Он с головой нырнул под одеяло и там закрыл глаза, то ли в надежде скрыть от самого себя последующие действия, то ли притворяясь, что все это происходит во сне. Затем дотянулся до спящей Клары, обеими руками развернул податливое тело спиной к себе – и… еще раз дотянулся.
Спустя бесконечно приятные пять минут, она спросила сонно:
– Э-эй! Кто там?
– Та-ам? – уточнил Толик, по самые чакры погружаясь в средоточие плотских утех, в то время как сознание его, пробив шелк натяжных потолков, железобетонность плит, чей-то паркет, линолеум, снова паркет, водоотталкивающее покрытие технического этажа и наконец восьмиполосную рубероидную магистраль крыши, воспарило к небесам. – Я-а…
– Антон? Или Вадим?
Толик промолчал, не устроенный обоими вариантами.
– Ромка, ты, что ли?
Чуть погодя:
– Серый?
Через паузу снова:
– Антошка! Признавайся, мерзавец!
Мелькнуло даже недоуменное:
– Бори-ис?
Эта «угадайка» стала утомлять Толика. Она отвлекала, вызывала к жизни бессмысленные вопросы воде «это какой-такой Борис?», словом, грозила преждевременно низвергнуть его воспарившее сознание с небес на землю.
– Ты бы еще Сигизмунда приплела, – посоветовал он.
– А, это ты, киса-мальчик, – сразу успокоилась Клара, и Толик так и не понял, притворялась она до этого или всерьез забыла, с кем накануне вернулась домой.
– Мур, – согласился он.
Больше она не произнесла ни слова до тех пор, пока не настала пора спросить:
– Все?
– А что, мало? – удивился Толик.
– Да нет, достаточно. Спасибо.
Она перекатилась через распластанное и расслабленное тело Анатолия, поднялась и посмотрела сверху вниз, нависнув над его лицом направленными остриями грудей.

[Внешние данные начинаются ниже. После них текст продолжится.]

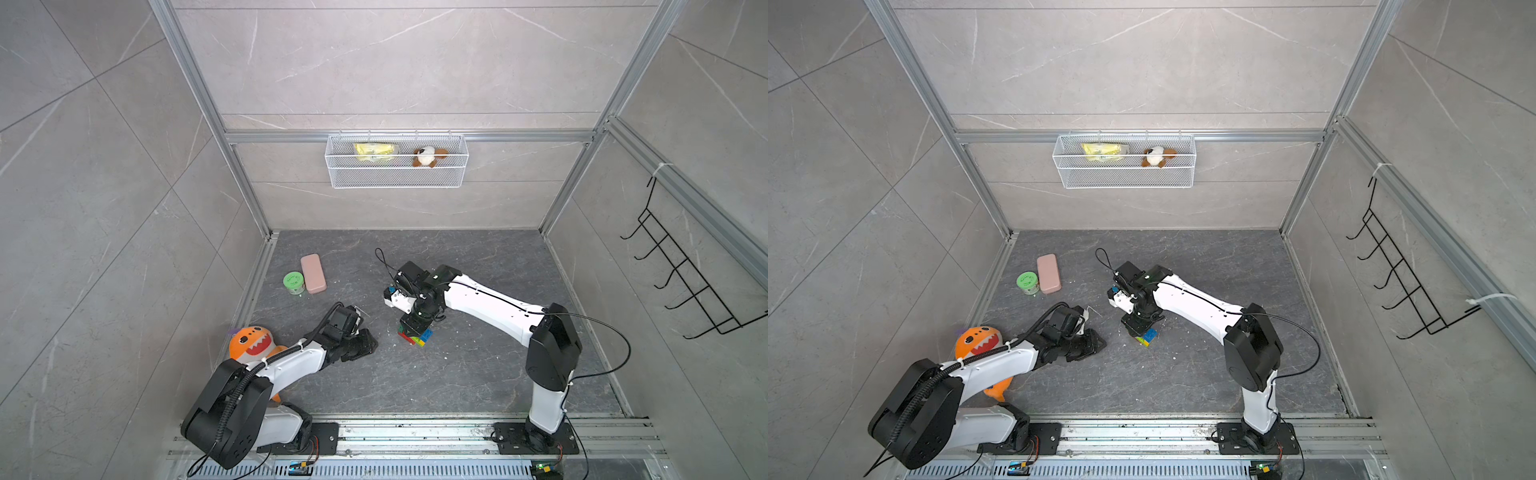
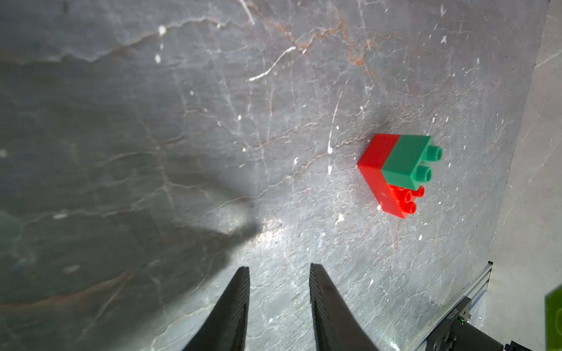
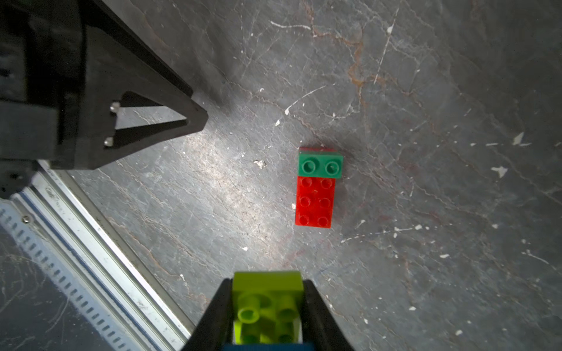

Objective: Assemble the number 5 with lego
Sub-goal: Assemble the lego brick with the lego brick.

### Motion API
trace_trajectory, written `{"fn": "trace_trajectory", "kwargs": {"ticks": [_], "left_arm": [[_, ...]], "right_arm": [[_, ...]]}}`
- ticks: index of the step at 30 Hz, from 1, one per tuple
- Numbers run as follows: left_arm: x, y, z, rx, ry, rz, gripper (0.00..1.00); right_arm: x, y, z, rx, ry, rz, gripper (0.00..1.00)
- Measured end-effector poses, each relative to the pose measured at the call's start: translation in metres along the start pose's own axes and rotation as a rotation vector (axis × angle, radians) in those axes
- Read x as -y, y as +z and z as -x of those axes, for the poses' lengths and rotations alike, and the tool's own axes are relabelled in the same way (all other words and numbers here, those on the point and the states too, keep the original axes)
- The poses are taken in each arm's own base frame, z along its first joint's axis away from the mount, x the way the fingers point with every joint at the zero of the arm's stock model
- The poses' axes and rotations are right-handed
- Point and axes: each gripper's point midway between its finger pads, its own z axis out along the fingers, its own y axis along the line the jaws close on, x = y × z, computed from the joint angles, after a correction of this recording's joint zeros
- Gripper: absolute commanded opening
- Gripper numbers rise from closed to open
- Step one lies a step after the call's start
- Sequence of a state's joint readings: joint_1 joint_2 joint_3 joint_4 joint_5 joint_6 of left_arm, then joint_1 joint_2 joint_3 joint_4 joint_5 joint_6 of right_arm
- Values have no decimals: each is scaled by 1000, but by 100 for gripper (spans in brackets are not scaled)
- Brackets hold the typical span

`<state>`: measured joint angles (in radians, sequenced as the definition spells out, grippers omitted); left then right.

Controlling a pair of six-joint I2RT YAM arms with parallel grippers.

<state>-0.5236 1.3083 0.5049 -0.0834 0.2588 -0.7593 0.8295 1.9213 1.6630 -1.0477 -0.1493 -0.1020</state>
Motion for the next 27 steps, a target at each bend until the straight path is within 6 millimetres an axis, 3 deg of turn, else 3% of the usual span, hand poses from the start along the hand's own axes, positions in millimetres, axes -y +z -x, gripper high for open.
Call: {"fn": "trace_trajectory", "kwargs": {"ticks": [27], "left_arm": [[-7, -12, -7, 37, -24, -5, 38]], "right_arm": [[13, 40, 22, -86, -85, -122, 35]]}}
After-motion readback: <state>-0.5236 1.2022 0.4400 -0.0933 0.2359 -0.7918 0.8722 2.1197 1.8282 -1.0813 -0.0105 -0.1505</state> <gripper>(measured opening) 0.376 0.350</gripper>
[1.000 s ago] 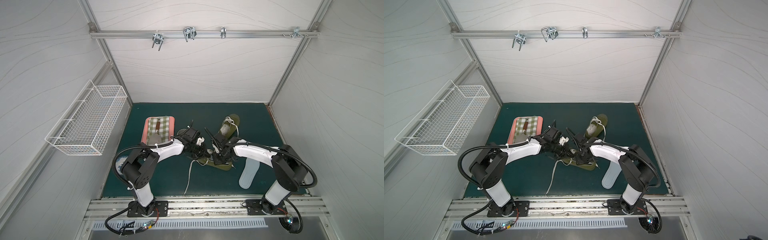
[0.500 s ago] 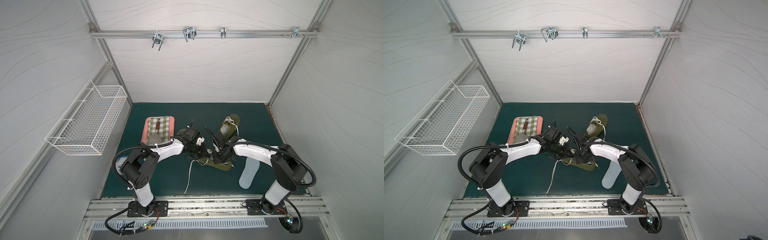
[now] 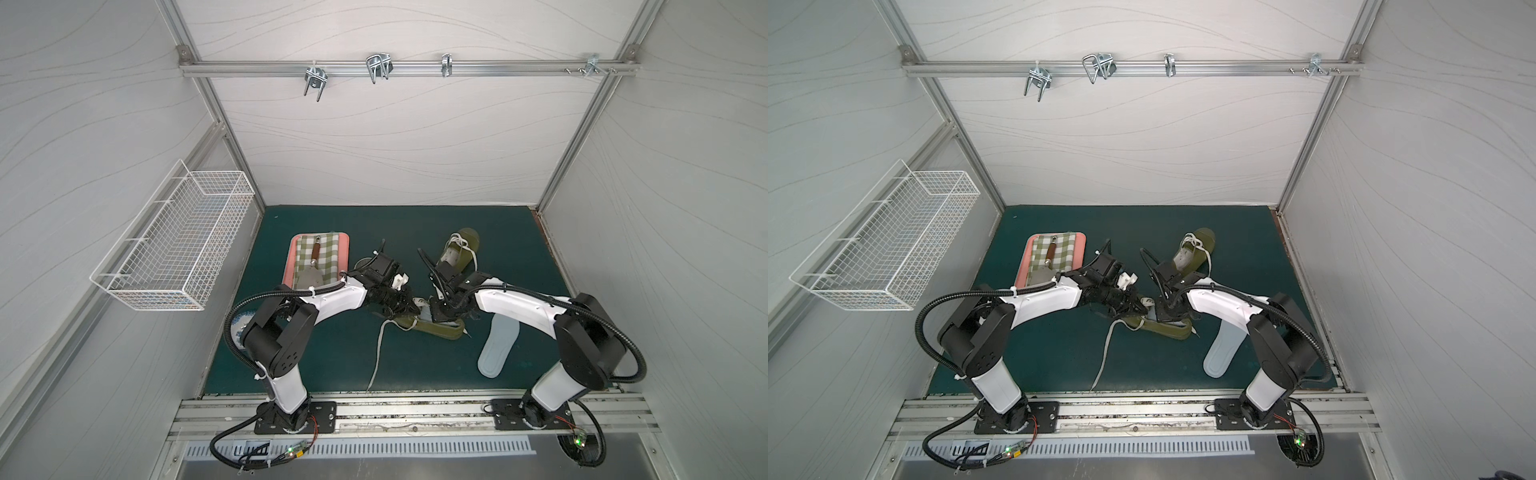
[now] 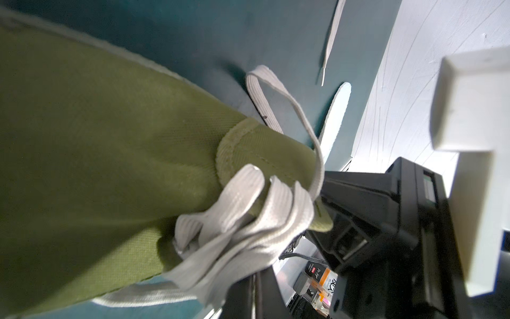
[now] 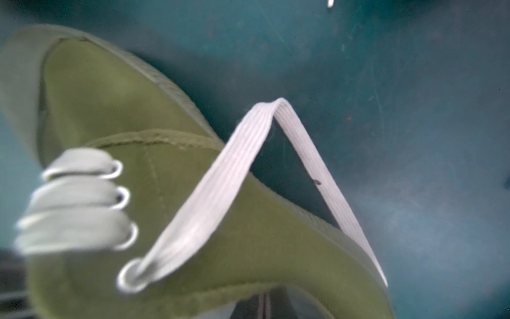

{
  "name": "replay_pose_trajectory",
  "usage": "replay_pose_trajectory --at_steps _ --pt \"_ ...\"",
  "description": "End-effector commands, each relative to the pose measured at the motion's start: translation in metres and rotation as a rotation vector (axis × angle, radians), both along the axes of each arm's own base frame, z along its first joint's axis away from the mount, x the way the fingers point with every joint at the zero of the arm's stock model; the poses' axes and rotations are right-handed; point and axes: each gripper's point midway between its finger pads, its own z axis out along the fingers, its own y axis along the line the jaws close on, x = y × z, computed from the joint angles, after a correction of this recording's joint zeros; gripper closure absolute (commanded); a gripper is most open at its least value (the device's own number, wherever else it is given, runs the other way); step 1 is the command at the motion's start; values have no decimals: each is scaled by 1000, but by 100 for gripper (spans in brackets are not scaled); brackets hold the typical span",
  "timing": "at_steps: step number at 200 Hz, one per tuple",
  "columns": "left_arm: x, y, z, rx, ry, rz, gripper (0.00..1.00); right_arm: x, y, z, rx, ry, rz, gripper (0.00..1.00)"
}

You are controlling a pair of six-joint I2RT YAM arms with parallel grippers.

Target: Insert the insole into the shoe

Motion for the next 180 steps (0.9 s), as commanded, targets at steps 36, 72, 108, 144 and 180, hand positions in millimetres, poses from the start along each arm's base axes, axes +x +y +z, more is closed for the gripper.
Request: replay_pose_trajectory --at_steps 36,72,108,144,180 --pt "10 -7 14 -33 -28 -3 100 -40 12 3 25 78 67 100" --pt "11 -10 14 -32 -25 -23 100 -41 15 -30 109 203 0 100" --pt "13 2 12 113 -72 -141 100 -19 -3 51 131 -16 -44 97" --pt "25 24 10 338 -153 -328 100 -11 -36 97 168 -102 -102 86" --pt "50 42 14 500 -311 -487 100 -1 -73 110 186 -131 -178 82"
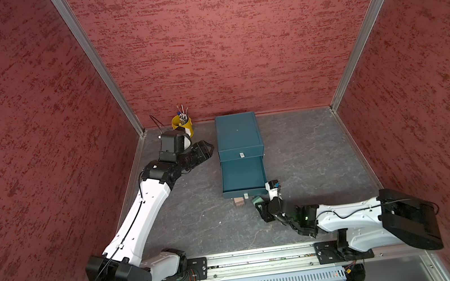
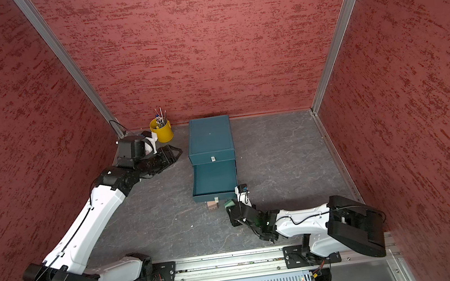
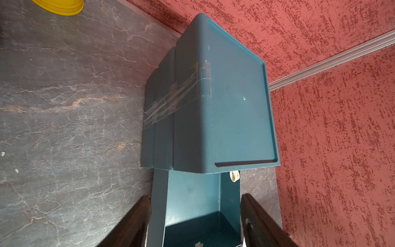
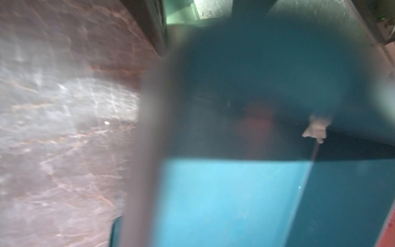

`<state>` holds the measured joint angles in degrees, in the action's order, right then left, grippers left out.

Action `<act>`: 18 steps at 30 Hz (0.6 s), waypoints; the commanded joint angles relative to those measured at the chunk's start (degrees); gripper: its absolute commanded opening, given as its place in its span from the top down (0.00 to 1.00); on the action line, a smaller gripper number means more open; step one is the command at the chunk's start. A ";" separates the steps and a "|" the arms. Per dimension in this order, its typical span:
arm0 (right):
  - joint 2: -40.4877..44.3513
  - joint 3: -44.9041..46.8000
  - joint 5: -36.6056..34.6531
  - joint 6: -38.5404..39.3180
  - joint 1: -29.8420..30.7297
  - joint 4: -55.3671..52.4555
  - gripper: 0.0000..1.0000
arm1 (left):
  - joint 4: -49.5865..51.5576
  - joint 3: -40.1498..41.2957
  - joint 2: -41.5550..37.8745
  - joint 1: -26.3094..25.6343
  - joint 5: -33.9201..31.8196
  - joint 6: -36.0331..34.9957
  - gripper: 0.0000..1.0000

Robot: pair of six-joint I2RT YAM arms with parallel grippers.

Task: Place the plugs into the drawer by color
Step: Pick up the plug from the center of the board.

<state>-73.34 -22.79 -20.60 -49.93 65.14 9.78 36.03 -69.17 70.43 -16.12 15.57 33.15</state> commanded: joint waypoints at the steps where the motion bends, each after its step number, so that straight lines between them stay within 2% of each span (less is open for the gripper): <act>1: 5.53 1.90 -3.58 -1.74 -0.10 -4.55 0.80 | -0.56 0.70 -0.08 0.48 0.47 -0.36 0.31; 4: 11.57 2.61 -4.99 -2.40 -0.08 -10.97 0.87 | -0.83 0.66 0.05 0.50 0.65 -0.27 0.31; 10: 25.98 3.10 -7.74 -6.28 -0.13 -29.26 0.89 | -0.71 0.52 -0.20 0.85 0.64 -0.45 0.31; 16: 36.99 -4.89 -14.38 -12.40 -0.28 -57.89 0.88 | -0.64 0.44 -0.64 1.18 0.71 -0.13 0.31; 18: 38.43 -9.85 -15.80 -11.17 -0.28 -62.70 0.87 | -1.13 0.54 -1.48 1.23 0.44 0.31 0.32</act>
<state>-37.04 -26.44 -30.72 -59.31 65.10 -38.74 35.99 -69.17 70.41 -15.40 16.03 33.19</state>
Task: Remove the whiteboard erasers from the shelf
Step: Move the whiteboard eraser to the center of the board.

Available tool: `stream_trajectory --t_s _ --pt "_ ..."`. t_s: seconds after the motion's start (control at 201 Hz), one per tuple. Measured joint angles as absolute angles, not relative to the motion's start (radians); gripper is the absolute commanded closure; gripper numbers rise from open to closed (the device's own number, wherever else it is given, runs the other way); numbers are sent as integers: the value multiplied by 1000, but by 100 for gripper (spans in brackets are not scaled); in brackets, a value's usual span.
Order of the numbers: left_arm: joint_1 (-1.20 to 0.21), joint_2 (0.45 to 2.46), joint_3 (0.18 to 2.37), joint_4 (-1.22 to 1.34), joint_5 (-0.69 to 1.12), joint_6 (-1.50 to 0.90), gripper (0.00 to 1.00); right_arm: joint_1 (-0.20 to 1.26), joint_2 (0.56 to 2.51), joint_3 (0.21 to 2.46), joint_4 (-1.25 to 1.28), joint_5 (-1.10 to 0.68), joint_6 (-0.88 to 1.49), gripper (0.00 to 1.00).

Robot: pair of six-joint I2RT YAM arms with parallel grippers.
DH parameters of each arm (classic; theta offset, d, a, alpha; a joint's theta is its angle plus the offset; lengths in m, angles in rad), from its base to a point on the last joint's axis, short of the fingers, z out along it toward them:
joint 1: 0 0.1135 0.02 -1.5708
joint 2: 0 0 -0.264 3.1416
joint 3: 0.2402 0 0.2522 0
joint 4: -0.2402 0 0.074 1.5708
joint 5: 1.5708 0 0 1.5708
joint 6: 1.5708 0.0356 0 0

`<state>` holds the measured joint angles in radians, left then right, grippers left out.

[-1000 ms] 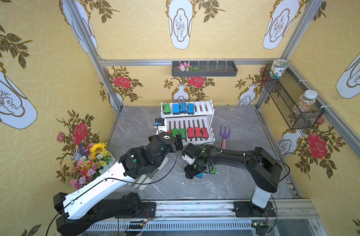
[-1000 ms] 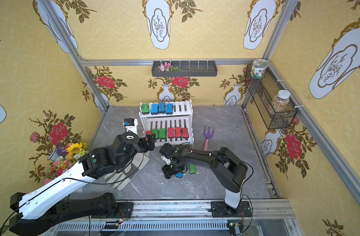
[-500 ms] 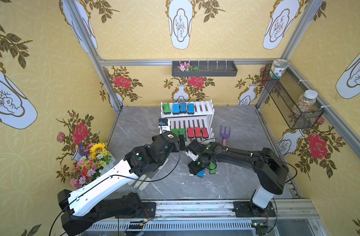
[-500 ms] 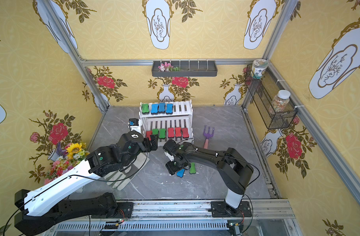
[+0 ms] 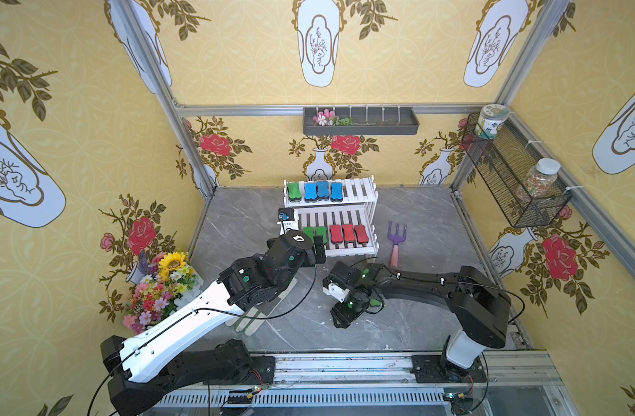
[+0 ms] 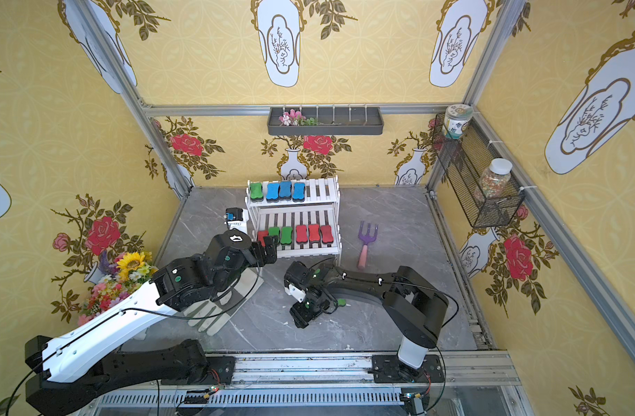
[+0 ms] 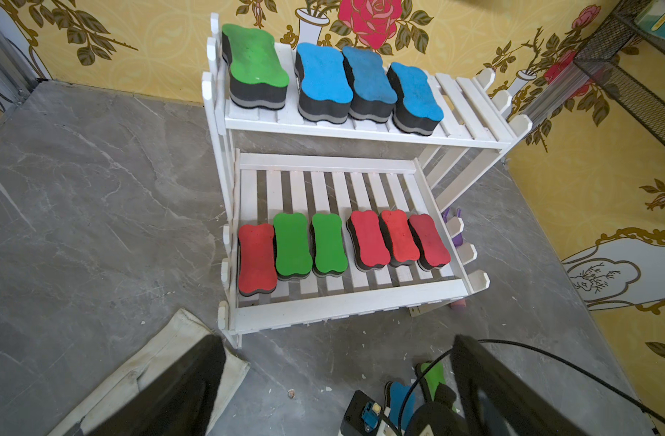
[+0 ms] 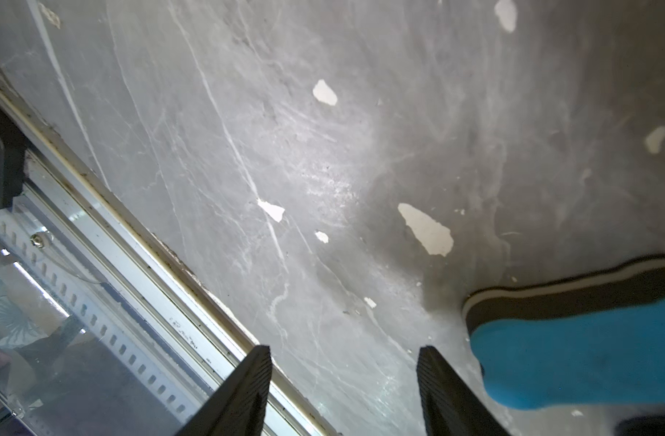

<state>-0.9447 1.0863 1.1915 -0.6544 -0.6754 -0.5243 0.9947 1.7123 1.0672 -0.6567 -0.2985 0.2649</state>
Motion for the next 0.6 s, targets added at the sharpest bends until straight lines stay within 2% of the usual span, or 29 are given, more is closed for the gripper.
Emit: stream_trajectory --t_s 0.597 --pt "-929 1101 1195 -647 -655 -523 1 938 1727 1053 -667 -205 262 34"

– Киса-мальчик, – повторила она, развернулась и направилась в ванную.
Ее спина заметно краснела в том месте, где соприкасались их тела. Вдобавок, отметил Толик, ягодицы были малость тяжеловаты.
Клара, мысленно произнес он и пожал плечами. Имя не звучало. К нему и прозвище ласковое не подберешь. Кларушка? Кларонька? Тьфу!
Хорошо, что это была единовременная акция.
Вернулась Клара в одном полотенце, чалмой обернутом вокруг мокрых волос. Усмехнулась, взглянув на Толика, снова по шею укрывшегося одеялом. Откинула ближний край, неожиданно наклонилась и звонко чмокнула его в район бедра. Затем продекламировала «И только Толькин пах потом пах потом». По-видимому, экспромтом.
– Ты мне дашь полотенчико? – спросил Толик.
В ванной на табуреточке обнаружилась вся его одежда, уложенная аккуратной стопкой. Почему-то включая ботинки и кожаную куртку. Запустив руку во внутренний карман, Толик нащупал и под негромкий ропоток запоздалого раскаяния вытащил нераспечатанную пачку презервативов. Еще не «пожелтевшую от времени», как у Аксенова, но тоже изрядно обтрепавшуюся на сгибах. Толик распечатал ее, заглянул внутрь, сосчитал до трех и так, с пачкой в руках, вышел из комнаты. Больше он не взял из ванной ничего.